◆ **WHAT IS EXPECTED**: Keep the pictures out of the copy and repeat the records exactly.

◆ **MATERIAL PROVIDED**:
··········
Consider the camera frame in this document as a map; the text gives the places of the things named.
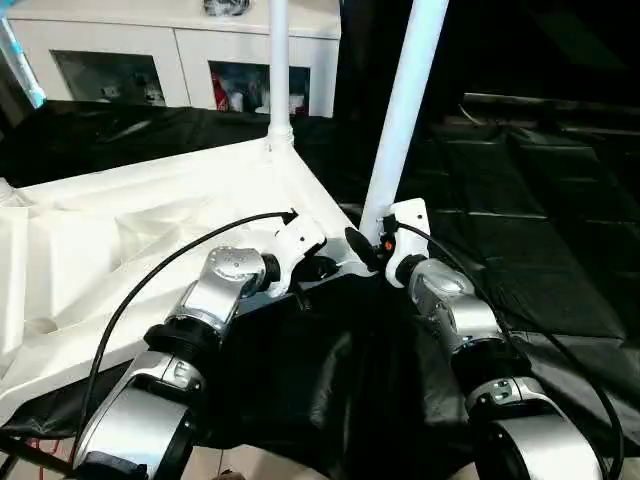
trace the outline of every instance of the white cabinet
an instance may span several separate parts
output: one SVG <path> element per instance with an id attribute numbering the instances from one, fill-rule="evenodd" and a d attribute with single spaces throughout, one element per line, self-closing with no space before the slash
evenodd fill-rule
<path id="1" fill-rule="evenodd" d="M 48 98 L 189 105 L 170 28 L 39 20 L 11 27 Z"/>
<path id="2" fill-rule="evenodd" d="M 267 113 L 269 0 L 18 0 L 7 11 L 47 98 Z M 338 0 L 290 0 L 292 113 L 333 113 Z"/>
<path id="3" fill-rule="evenodd" d="M 244 110 L 254 111 L 261 104 L 268 109 L 268 36 L 177 30 L 176 38 L 191 105 L 216 108 L 213 80 L 220 78 L 225 87 L 231 85 L 225 90 L 235 89 L 242 96 Z M 291 113 L 297 108 L 310 115 L 332 115 L 337 64 L 337 42 L 289 38 Z"/>

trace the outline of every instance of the white frame
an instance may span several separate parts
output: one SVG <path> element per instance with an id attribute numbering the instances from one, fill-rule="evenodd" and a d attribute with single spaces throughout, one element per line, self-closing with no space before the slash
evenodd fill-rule
<path id="1" fill-rule="evenodd" d="M 374 246 L 381 242 L 380 219 L 396 198 L 448 6 L 449 0 L 412 1 L 360 220 L 360 232 Z"/>
<path id="2" fill-rule="evenodd" d="M 209 61 L 269 65 L 267 35 L 176 29 L 191 105 L 216 109 Z M 333 116 L 339 42 L 289 37 L 289 65 L 310 70 L 309 115 Z"/>
<path id="3" fill-rule="evenodd" d="M 153 57 L 167 107 L 189 106 L 180 56 L 171 28 L 99 23 L 11 20 L 40 86 L 52 100 L 73 100 L 51 50 Z"/>

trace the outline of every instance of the white plastic base
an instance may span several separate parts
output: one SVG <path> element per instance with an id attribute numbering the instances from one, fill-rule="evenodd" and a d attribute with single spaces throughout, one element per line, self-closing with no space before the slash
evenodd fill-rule
<path id="1" fill-rule="evenodd" d="M 272 282 L 265 293 L 271 298 L 286 294 L 296 265 L 311 249 L 322 245 L 324 240 L 322 229 L 308 215 L 299 215 L 282 228 L 263 252 L 276 257 L 280 266 L 280 279 Z"/>
<path id="2" fill-rule="evenodd" d="M 216 227 L 293 208 L 322 228 L 321 254 L 343 273 L 369 275 L 344 238 L 351 222 L 293 147 L 268 150 L 260 139 L 36 185 L 20 190 L 33 205 L 0 209 L 0 425 L 27 400 L 85 377 L 128 291 Z M 261 249 L 281 226 L 236 228 L 168 266 L 122 317 L 102 369 L 144 348 L 146 330 L 164 321 L 211 248 Z"/>

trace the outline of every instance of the black fabric
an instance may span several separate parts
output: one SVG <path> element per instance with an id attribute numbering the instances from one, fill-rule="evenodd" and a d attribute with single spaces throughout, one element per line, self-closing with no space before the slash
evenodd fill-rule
··········
◆ **ANSWER TO THIS TASK**:
Consider the camera frame in this document as a map; the text gives the places of the things named.
trace the outline of every instance of the white cabinet
an instance may span several separate parts
output: one SVG <path> element per instance with an id attribute numbering the instances from one, fill-rule="evenodd" and a d attribute with single spaces throughout, one element per line, self-closing with no space before the slash
evenodd fill-rule
<path id="1" fill-rule="evenodd" d="M 48 98 L 189 105 L 170 28 L 39 20 L 11 27 Z"/>
<path id="2" fill-rule="evenodd" d="M 267 113 L 269 0 L 18 0 L 7 11 L 47 98 Z M 338 0 L 290 0 L 292 113 L 333 113 Z"/>
<path id="3" fill-rule="evenodd" d="M 244 110 L 254 111 L 261 104 L 268 109 L 268 36 L 177 30 L 176 38 L 191 105 L 216 108 L 213 80 L 220 78 L 225 87 L 231 85 L 225 90 L 235 89 L 242 96 Z M 291 113 L 297 108 L 310 115 L 332 115 L 337 64 L 337 42 L 289 38 Z"/>

trace the outline of every instance of the white frame
an instance may span several separate parts
output: one SVG <path> element per instance with an id attribute numbering the instances from one, fill-rule="evenodd" and a d attribute with single spaces throughout, one element per line, self-closing with no space before the slash
evenodd fill-rule
<path id="1" fill-rule="evenodd" d="M 374 246 L 381 242 L 380 219 L 396 198 L 448 6 L 449 0 L 412 1 L 360 220 L 360 232 Z"/>
<path id="2" fill-rule="evenodd" d="M 209 61 L 269 65 L 267 35 L 176 29 L 191 105 L 216 109 Z M 333 116 L 339 42 L 289 37 L 289 65 L 310 70 L 309 115 Z"/>
<path id="3" fill-rule="evenodd" d="M 153 57 L 167 107 L 189 106 L 180 56 L 171 28 L 99 23 L 11 20 L 40 86 L 52 100 L 73 100 L 51 50 Z"/>

trace the outline of every instance of the white plastic base
an instance may span several separate parts
output: one SVG <path> element per instance with an id attribute numbering the instances from one, fill-rule="evenodd" and a d attribute with single spaces throughout, one element per line, self-closing with no space before the slash
evenodd fill-rule
<path id="1" fill-rule="evenodd" d="M 272 282 L 265 293 L 271 298 L 286 294 L 296 265 L 311 249 L 322 245 L 324 240 L 322 229 L 308 215 L 299 215 L 282 228 L 263 252 L 276 257 L 280 266 L 280 279 Z"/>
<path id="2" fill-rule="evenodd" d="M 216 227 L 293 208 L 322 228 L 321 254 L 343 273 L 369 275 L 344 238 L 351 222 L 293 147 L 268 150 L 260 139 L 36 185 L 20 190 L 33 205 L 0 209 L 0 425 L 27 400 L 85 377 L 128 291 Z M 261 249 L 281 226 L 236 228 L 168 266 L 122 317 L 102 369 L 144 348 L 146 330 L 164 321 L 211 248 Z"/>

trace the outline of every instance of the black fabric
an instance may span several separate parts
output: one SVG <path> element per instance with an id attribute numbering the instances from one, fill-rule="evenodd" and a d attribute with single spaces throughout, one element per line, self-closing with no space before the slash
evenodd fill-rule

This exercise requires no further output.